Elderly Tax Credits: Do You Qualify?

Many Americans do not like taxes. As a result, people do look for everything possible to reduce what they send to Uncle Sam. This is where deductions come in as they help reduce people's taxable income, bringing down the amount of tax they pay. 

On the other hand, tax credits are wonderful. They make available a dollar to dollar reduction for taxes if they fit the requirement. This credit can have a significant reduction on your tax credit when it is time to pay tax. 

This tax credit value ranges from about $3,750 to $7,500 though it depends on your income and your filing status. 

For someone that owes $4,500 in tax credit and got a $4,000 tax credit, the person's tax credit will be $500. This is a nonrefundable credit, meaning that if someone gets a credit that is more than the tax amount owed, the person will not get a check for the difference. Also, one will not owe any tax, which is good. 


Qualification for the Credit

There are a few things one needs to qualify for this tax credit. 

As long as one is a citizen or resident alien, one can qualify. Also, one can be eligible if one is a nonresident alien married to an American citizen. 

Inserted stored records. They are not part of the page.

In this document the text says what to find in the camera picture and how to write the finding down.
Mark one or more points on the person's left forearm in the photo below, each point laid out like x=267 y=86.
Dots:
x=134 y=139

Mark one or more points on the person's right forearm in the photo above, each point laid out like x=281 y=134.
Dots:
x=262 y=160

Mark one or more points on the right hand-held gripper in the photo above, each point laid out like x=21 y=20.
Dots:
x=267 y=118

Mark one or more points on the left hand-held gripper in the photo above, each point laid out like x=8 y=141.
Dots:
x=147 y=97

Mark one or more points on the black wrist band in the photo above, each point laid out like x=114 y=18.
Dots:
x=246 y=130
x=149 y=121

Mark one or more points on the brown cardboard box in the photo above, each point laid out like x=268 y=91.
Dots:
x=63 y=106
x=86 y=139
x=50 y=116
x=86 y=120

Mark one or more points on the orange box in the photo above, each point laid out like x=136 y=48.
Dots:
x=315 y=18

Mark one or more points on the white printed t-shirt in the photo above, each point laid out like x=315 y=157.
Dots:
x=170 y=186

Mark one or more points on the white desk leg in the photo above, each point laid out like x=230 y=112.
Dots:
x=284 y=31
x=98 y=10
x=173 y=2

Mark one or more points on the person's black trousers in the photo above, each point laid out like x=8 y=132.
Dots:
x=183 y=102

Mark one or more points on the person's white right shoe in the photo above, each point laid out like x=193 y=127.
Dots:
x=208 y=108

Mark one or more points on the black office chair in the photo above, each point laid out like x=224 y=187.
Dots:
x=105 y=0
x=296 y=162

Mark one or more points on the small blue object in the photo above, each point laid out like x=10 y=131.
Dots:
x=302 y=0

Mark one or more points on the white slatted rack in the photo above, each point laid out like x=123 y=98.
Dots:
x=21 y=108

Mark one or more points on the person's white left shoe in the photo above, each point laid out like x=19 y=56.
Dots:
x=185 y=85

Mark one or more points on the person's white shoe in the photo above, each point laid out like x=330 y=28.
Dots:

For age qualification based on elderly status, one needs to be 65 or above this by the tax year's end. Judging by the tax year, one is considered to be 65 years old on the day just before the 65th birthday. As a result, someone born on the 2nd of Jan 1955 will be regarded as 65 years on the 1st of Jan 2019.

Someone below 65 might qualify for the credit classified as "disabled" if the disability is total and permanent, and you got your income for taxable disability in 2019. You are below the specified retirement age. 

More importantly, one will need a writing from a specialized and qualified doctor that one is not fit to engage in any stressful or substantial gainful activity due to the mental or physical condition. According to the doctor, the condition must be projected to last for a year or more or that the condition is terminal. 

The concept of substantial gainful activity means the capacity to earn the least wage possible from the employer. It does not relate to keeping the house clean or going to purchase groceries. 

The taxable disability income could be from the accident plan of the employer, pension, or health plan, for instance. Also, it can be the income inside one's wage due to time out one takes from total or permanent disability. 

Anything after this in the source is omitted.